## Your objective
Print the line where "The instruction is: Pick" occurs and every line that follows it in the data below, ending with the last line, precisely as written.
|---|
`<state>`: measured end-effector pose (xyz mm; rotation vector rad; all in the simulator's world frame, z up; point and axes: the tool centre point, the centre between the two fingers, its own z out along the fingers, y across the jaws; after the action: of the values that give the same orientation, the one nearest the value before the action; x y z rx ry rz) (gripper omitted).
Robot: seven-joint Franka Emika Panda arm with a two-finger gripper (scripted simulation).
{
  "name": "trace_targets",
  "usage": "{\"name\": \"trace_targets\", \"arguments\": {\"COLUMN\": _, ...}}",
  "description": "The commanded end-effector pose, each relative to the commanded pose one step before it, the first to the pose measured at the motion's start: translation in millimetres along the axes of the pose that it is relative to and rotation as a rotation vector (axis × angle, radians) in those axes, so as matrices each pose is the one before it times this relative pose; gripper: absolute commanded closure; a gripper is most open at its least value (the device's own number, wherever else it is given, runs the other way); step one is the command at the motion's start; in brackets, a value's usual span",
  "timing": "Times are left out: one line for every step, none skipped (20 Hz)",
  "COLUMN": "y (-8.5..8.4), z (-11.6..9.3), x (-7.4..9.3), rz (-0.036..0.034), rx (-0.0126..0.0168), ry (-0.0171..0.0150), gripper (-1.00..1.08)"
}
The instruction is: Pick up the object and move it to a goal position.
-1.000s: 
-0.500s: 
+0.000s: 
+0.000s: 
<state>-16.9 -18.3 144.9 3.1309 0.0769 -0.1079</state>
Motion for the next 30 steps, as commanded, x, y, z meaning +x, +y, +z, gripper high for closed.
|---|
## Problem solution
The instruction is: Pick up the object and move it to a goal position.
-1.000s: 
-0.500s: 
+0.000s: 
+0.000s: 
<state>-16.9 -18.3 144.9 3.1309 0.0769 -0.1079</state>
Motion for the next 30 steps, as commanded, x, y, z meaning +x, +y, +z, gripper high for closed.

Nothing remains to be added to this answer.